[Information provided]
┌────────

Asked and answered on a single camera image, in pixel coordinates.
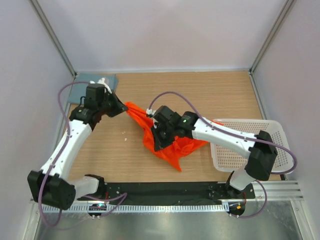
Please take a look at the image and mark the orange t shirt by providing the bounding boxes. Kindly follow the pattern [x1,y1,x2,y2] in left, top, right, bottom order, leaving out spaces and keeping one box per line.
[125,101,208,172]

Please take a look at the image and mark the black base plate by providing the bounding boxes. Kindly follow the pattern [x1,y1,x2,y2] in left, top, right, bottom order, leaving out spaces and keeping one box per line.
[91,181,255,206]

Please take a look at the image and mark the white slotted cable duct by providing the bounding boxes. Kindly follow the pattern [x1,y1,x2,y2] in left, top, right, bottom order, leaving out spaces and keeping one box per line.
[41,202,230,214]

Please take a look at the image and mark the aluminium rail frame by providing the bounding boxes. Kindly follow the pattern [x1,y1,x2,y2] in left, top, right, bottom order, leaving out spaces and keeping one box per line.
[29,181,305,204]

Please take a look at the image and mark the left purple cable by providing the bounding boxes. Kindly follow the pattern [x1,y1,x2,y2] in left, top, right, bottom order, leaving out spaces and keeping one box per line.
[37,80,128,230]

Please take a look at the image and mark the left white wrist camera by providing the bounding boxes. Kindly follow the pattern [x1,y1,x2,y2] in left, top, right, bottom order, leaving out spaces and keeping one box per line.
[89,77,112,93]

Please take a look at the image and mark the folded blue-grey t shirt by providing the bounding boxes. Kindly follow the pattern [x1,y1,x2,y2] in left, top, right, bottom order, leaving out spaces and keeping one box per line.
[68,73,119,104]

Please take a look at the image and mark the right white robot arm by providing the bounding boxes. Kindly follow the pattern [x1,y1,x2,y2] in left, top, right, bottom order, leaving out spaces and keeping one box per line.
[146,105,278,198]

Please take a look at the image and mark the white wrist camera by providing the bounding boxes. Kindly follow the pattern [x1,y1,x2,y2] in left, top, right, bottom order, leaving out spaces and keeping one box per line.
[89,77,112,93]
[145,108,157,129]

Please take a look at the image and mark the white plastic basket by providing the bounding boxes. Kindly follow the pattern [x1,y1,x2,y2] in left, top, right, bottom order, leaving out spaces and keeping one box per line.
[209,118,295,175]

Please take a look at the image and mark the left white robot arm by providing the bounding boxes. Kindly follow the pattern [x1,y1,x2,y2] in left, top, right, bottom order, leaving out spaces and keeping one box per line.
[27,81,128,210]

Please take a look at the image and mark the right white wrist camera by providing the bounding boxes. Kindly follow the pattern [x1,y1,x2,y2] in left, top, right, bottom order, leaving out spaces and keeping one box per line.
[145,108,157,129]

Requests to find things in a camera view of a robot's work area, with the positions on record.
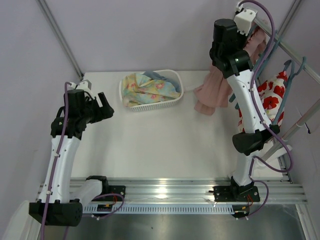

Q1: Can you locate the red poppy floral garment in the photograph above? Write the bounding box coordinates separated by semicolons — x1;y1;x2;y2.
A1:
228;70;288;134

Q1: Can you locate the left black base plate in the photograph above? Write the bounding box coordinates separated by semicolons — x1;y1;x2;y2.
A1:
106;185;126;203

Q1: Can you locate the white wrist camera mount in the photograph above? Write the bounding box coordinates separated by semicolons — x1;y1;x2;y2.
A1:
69;79;96;99
233;4;258;37

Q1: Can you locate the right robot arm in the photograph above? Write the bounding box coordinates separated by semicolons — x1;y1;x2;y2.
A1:
210;18;280;202

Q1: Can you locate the yellow floral garment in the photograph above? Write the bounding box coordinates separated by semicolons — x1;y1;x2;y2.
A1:
120;73;182;107

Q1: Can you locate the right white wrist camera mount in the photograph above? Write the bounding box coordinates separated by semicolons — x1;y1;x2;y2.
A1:
233;4;258;37

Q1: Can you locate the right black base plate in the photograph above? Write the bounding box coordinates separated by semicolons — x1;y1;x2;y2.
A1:
208;185;260;203

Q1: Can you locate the aluminium mounting rail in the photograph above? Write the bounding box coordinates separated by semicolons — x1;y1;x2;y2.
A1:
108;177;308;205

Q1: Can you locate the blue garment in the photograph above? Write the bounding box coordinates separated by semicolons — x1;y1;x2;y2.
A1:
143;70;181;93

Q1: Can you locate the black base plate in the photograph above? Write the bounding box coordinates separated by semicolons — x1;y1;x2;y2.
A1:
106;185;126;203
208;185;260;203

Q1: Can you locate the silver clothes rack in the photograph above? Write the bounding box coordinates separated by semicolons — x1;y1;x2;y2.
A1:
183;0;320;171

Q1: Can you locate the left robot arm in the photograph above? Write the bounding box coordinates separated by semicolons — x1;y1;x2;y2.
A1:
29;89;114;227

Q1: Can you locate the teal hanger with garment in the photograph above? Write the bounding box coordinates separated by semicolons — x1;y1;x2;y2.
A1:
272;56;307;125

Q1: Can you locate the pink skirt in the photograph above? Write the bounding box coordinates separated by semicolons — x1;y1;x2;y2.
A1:
193;26;267;116

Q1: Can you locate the white slotted cable duct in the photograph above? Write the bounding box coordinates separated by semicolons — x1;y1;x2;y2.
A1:
83;203;234;215

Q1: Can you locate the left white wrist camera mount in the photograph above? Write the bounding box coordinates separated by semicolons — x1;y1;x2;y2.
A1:
69;79;96;99

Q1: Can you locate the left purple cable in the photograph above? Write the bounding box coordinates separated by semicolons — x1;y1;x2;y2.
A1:
37;81;76;240

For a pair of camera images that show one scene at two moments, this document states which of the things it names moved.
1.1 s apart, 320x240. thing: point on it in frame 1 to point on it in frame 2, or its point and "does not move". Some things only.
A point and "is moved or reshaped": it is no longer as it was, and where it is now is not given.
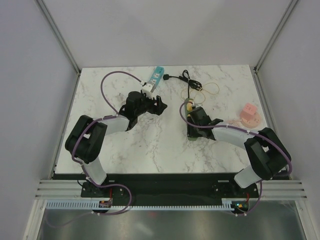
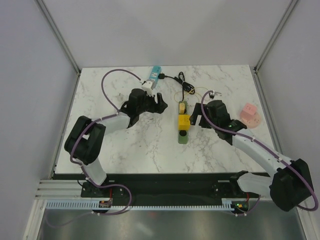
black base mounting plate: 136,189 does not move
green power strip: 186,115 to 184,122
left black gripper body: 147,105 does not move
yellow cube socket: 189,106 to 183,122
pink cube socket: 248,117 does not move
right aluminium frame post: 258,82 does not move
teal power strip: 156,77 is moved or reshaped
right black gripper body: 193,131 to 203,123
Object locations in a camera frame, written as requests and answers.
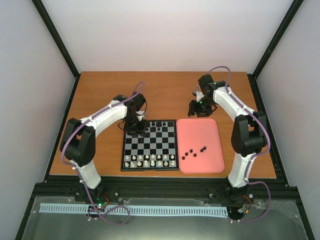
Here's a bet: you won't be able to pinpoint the black left frame post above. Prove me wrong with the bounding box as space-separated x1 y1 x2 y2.
31 0 81 79

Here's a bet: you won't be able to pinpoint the black white chessboard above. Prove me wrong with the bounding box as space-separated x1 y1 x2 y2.
120 119 180 172

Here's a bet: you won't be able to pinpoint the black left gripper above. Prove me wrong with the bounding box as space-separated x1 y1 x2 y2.
123 114 147 138

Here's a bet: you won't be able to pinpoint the black right frame post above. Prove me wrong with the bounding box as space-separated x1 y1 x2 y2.
251 0 305 79

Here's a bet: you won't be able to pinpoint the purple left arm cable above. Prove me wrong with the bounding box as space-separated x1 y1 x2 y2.
61 80 131 226

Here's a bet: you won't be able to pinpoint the light blue cable duct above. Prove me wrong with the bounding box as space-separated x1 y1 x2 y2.
38 203 228 218

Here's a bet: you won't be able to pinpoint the white pawn row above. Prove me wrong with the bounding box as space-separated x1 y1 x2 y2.
123 154 176 162

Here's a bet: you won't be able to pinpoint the black frame post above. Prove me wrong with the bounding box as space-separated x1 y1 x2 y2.
31 0 81 79
251 0 305 79

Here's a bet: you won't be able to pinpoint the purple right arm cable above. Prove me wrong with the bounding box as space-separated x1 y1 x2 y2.
207 65 272 223

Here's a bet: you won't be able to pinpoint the pink plastic tray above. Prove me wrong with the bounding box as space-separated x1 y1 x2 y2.
176 118 225 174

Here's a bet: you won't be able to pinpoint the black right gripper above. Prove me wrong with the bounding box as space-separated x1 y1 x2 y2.
188 96 215 118

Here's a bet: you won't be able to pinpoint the white back rank pieces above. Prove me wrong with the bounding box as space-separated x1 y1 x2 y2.
122 160 179 169

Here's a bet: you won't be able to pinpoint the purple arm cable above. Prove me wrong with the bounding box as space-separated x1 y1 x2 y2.
61 80 131 226
207 65 272 223

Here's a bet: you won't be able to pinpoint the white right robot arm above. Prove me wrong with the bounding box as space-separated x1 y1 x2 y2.
188 74 271 199

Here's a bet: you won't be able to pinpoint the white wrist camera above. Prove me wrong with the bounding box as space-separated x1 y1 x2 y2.
135 111 145 121

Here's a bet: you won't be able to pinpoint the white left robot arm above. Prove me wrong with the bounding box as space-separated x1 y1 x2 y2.
60 92 147 202

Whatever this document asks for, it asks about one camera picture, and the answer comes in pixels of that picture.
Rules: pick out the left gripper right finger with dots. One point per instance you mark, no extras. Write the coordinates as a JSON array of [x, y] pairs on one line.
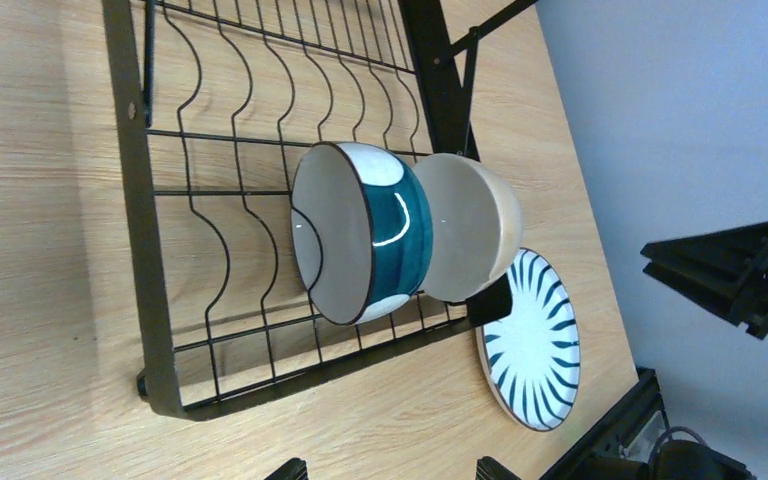
[[488, 468]]

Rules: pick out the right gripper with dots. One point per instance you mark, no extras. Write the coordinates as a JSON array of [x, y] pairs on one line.
[[723, 272]]

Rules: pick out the blue striped white plate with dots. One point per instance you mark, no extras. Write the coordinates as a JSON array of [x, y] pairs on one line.
[[531, 357]]

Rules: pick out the white ceramic bowl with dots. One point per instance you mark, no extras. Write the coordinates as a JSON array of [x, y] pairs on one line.
[[477, 224]]

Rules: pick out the small blue rimmed bowl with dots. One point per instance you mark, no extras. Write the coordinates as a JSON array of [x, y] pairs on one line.
[[361, 231]]

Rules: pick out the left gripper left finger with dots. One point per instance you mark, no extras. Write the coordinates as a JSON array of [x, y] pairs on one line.
[[293, 469]]

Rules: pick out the black frame front rail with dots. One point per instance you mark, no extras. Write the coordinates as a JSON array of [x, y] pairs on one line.
[[618, 446]]

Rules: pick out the black wire dish rack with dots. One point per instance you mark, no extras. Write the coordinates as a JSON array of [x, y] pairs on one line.
[[444, 72]]

└────────

[Your goal] Within the lines above, find those holding the word "mounting" and copy them.

[Response to the task]
Q1: Can you locate the aluminium mounting rail in the photograph above? Write the bounding box coordinates separated by semicolons — x1;y1;x2;y2.
black base mounting plate: 136,189 does not move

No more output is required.